Samba vulnerabilities allow hackers to invade thousands of remote Linux computers

Samba is an open source software that runs on popular platforms, including Windows, Linux, Unix, IBM System 390 and OpenVMS. It allows users of non-Windows operating systems like GNU / Linux or macOS to share folders, files, and computers with Windows via SMB protocol.

The newly discovered remote code execution vulnerability (CVE-2017-7497) affects all new versions since Samba 3.5.0 released on March 1, 2010. Samba wrote on his page on Wednesday:

All Samba versions from 3.5.0 and later have a remote code execution vulnerability, allowing infected clients to upload content to shared folders and cause the server to download and execute the file " .

Is this the Linux version of the EternalBlue vulnerability?

According to the Shodan search engine, more than 485,000 Samba installation computers use port 445 to access the Internet.

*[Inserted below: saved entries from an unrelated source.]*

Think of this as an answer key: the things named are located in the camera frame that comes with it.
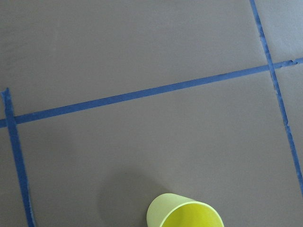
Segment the yellow plastic cup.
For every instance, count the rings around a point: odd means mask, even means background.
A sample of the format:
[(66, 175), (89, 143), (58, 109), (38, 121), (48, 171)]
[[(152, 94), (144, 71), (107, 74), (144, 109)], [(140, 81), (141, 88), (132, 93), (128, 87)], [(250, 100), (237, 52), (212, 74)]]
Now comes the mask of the yellow plastic cup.
[(223, 227), (218, 212), (210, 205), (173, 193), (157, 196), (146, 214), (149, 227)]

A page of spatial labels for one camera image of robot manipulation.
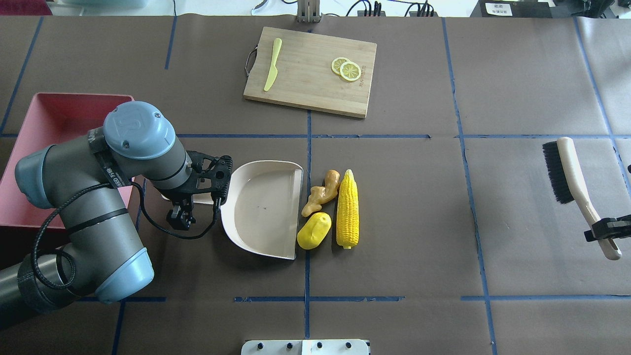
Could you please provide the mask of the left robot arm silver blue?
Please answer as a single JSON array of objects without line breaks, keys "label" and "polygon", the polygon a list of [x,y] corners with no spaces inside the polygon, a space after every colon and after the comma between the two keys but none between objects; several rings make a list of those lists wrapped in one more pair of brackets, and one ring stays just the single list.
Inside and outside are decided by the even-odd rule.
[{"label": "left robot arm silver blue", "polygon": [[82,137],[20,159],[18,188],[51,212],[30,254],[1,272],[1,328],[83,296],[110,304],[149,285],[155,272],[119,189],[146,178],[173,202],[172,227],[185,231],[198,187],[194,164],[171,122],[142,101],[118,105]]}]

According to researchers at Rapid 7, more than 104,000 endpoints on the Internet run Samba versions with vulnerabilities, of which 92,000 endpoints run unsupported Samba versions .

Since Samba is the SMB protocol used on Linux and Unix systems, some experts think it is the EternalBlue Linux version, the vulnerability is exploited by WannaCry. Should we call this SambaCry?

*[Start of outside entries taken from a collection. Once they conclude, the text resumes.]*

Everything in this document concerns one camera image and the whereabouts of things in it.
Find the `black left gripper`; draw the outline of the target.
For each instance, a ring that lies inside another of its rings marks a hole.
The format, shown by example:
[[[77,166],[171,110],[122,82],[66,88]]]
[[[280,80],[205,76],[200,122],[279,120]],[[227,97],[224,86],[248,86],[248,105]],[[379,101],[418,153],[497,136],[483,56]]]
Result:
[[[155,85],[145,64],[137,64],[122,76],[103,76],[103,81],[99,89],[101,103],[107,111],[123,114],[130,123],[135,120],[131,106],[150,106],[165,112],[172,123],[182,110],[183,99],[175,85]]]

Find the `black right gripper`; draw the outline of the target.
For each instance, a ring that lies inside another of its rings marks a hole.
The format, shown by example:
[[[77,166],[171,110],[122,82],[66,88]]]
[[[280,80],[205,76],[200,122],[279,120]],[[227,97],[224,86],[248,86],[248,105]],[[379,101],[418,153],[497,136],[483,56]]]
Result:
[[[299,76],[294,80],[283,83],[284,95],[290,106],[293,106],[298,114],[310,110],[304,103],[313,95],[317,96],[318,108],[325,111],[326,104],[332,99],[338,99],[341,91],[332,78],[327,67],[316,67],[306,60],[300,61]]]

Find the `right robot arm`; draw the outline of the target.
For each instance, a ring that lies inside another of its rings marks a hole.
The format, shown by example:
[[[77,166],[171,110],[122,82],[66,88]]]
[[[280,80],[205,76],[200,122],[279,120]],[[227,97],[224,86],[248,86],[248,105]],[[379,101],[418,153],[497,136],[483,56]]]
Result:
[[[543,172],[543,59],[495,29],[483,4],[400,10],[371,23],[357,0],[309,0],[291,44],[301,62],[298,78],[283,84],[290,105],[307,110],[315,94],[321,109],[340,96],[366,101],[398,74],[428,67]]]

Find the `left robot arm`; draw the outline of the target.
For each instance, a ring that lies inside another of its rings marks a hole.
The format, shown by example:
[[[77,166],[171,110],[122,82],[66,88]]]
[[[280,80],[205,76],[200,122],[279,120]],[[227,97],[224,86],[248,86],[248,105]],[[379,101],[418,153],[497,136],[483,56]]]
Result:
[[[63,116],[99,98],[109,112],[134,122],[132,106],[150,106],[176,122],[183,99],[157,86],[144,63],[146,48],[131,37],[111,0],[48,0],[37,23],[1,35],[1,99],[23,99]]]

Keep in mind that the number of systems with vulnerabilities is numerous and the exploitation of vulnerabilities is also very easy, Samba can completely create a large-scale attack . Even Home Network private networks can be exploited if used with devices with network attached storage (NAS).

Exploiting code (using Metasploit tool)

This vulnerability is exploited through the way Samba shares files. The attacker uses the random Samba module to upload to the public folder and when the user server downloads it, it will execute the malicious code. Exploiting the vulnerability is very simple, just a piece of code to execute the malicious code on the infected machine.

simple.create_pipe ("/ path / to / target.so")

The Samba vulnerability has been put on Metasploit (a framework used to test, using code that exploits vulnerabilities), allowing researchers and hackers to easily exploit the vulnerability.

Patch

Samba patched for new versions 4.6.4, 4.5.10 and 4.4.14. Users of the Samba version of the vulnerability are still encouraged to quickly install the patch. If you can't update the latest versions of Samba immediately, you can avoid this vulnerability by adding the following line to Samba's smb.conf file.

nt pipe support = no

After adding, you only need to restart the SMB daemon (smbd). This will prevent the client from accessing the network and disable some functions to connect to Windows.

Although publishers of Linux distributions, including Red Hat and Ubuntu, have released patches for users, the threat still comes from NAS devices when they cannot be updated quickly. Craig Williams of Cisco said that because most NAS devices run Samba and contain important data, this vulnerability has "the risk of becoming the first large-scale ransomware worm on Linux ".

Meanwhile, NETGEAR also offers security advice regarding CVE-2017-7494, that many routers and NAS products have been affected by using Samba version 3.5.0 or higher. However, the company has just released an update guide for ReadyNAS products running OS 6.x.